For a little over a year in the 1930's John Dillinger and his gang swept through the mid-west committing extremely violent murders and crimes. They were all part of a crime wave still unmatched in our modern history. Many bank robberies were committed by the Dillinger gang, resulting in some wild and outrageous chase scenes. Most interesting and death defying were his daredevil prison escapes, and sometimes very gory "Tommygun" fights between the cops and Dillinger.

During his first term at Indiana State Prison for a bank robbery, he was schooled by its most dangerous inmates. In return for their teachings on how to be an almost flawless criminal Dillinger said "when I am free I will make you some escape plans" (if the escape plans were as daring as his, the FBI or law enforcement don't know).

From an amateur whose robberies often looked like something out of the comics, he quickly straightened up and became an expert criminal.

John Dillinger's early publicity was an attempt by the police to provoke some problems in the gang such as jealousy towards John. The police used this tactic in an effort to force the gang members to turn against Dillinger. When the press printed false accusations such as "John turned on the gang and told the cops their next plan," John got irritated and soon lived up to threats.
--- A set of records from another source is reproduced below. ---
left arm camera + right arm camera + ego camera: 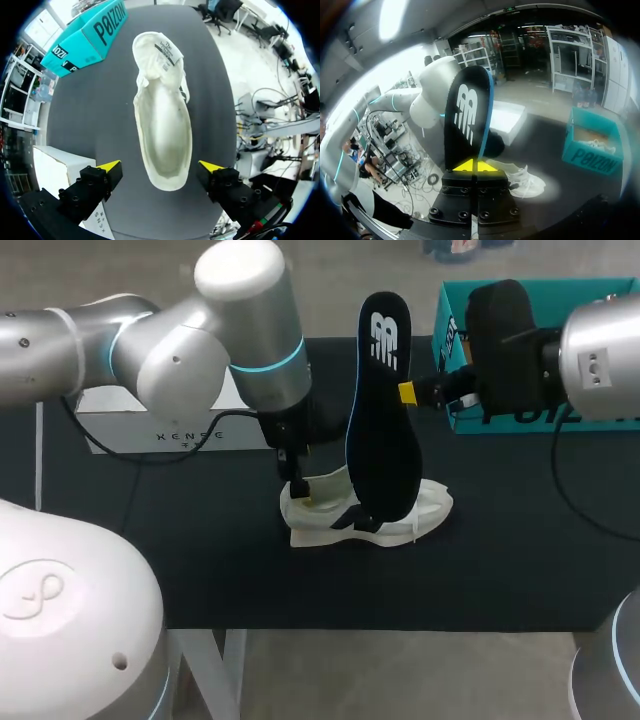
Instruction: Take the shoe out of the shoebox, open the shoe tongue, remove and reinsert the insole, then place the shoe into the shoebox
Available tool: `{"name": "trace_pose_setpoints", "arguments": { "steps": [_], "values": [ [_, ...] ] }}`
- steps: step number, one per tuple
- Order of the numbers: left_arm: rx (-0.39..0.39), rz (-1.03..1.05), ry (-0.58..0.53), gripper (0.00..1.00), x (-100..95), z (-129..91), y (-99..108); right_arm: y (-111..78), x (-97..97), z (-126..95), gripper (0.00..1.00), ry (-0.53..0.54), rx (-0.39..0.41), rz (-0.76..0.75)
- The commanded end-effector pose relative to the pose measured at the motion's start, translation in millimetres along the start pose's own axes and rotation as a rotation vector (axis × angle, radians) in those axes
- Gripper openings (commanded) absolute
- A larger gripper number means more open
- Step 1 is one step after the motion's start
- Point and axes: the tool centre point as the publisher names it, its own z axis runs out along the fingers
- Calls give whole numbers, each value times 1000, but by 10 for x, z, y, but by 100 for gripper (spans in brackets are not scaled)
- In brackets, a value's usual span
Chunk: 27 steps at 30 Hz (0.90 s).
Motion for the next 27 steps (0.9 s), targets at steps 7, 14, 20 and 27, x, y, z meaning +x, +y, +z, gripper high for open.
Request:
{"name": "trace_pose_setpoints", "arguments": {
  "steps": [7,14,20,27],
  "values": [
    [15,36,-49,100,-302,73,-282,0,-7,36,0,3,-2,0],
    [61,55,-63,100,-460,329,-597,0,-7,36,0,3,-2,0],
    [67,57,-47,85,-500,538,-722,0,-7,36,0,3,-2,0],
    [88,59,-37,0,-479,625,-813,0,-7,36,0,3,-2,0]
  ]
}}
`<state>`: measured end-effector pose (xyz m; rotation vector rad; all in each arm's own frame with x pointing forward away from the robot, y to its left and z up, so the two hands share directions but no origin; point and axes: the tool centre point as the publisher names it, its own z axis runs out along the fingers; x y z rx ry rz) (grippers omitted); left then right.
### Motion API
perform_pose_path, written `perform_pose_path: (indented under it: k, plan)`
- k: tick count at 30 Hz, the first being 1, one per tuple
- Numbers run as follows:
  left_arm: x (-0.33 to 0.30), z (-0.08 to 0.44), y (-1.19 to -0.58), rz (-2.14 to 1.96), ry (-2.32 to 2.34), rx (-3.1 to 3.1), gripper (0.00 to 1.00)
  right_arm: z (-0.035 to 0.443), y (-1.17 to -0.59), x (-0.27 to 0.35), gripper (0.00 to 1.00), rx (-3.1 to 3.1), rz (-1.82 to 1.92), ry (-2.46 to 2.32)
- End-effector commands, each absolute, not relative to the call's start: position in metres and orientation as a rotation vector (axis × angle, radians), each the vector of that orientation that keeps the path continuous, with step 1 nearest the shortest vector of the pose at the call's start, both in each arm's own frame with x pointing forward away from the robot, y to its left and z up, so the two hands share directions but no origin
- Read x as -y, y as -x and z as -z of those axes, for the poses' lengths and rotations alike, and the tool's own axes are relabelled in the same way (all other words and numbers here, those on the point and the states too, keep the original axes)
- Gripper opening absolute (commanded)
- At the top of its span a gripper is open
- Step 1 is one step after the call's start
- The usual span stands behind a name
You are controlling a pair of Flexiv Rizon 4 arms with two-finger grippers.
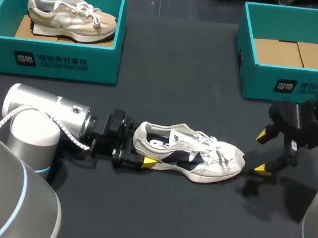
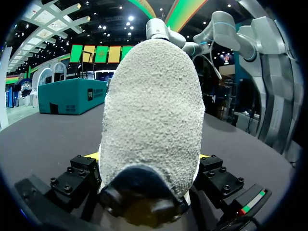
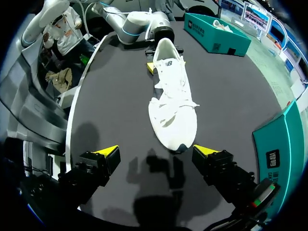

His daredevil escape from Crown Point, his avoidance of heavy gunfire from FBI agents at Little Bohemia Lodge and his countless bank robberies made his name commonly used by the public.

He avoided lawmen of several different states and the growing power of the FBI until the fire at the Hotel Congress in Tucson, Arizona, where Dillinger was staying. The next day the firemen who saved him and his gang were asked to identify Dillinger and the gang as wanted criminals. Dillinger was arrested and extradited by plane to Chicago where he was placed in the county jail at Crown Point. A month later he stunned the city by escaping from prison with a fake gun he carved from an old broomstick and blackened with boot polish.

On July 22, 1934, five months after his daring escape, he was exiting the Biograph Theater in Chicago with two young women - one of them dressed in a signal red dress. She had been threatened with deportation by the FBI if she did not reveal the whereabouts of John Dillinger that night. When Dillinger and the women came out of the theater, the FBI didn't give him a chance to surrender and shot him to death right there.

Bibliography Dillinger, The Untold Story, G. Russel Girardin & William J. Helmer, Indiana University Press, 1994.

The 1995 Grolier Multimedia Encyclopedia, Version 7.0, Grolier Electronic Publishing, Inc., 1995.

Microsoft Bookshelf, 1992, The Concise Columbia Encyclopedia, Columbia University Press, 1991.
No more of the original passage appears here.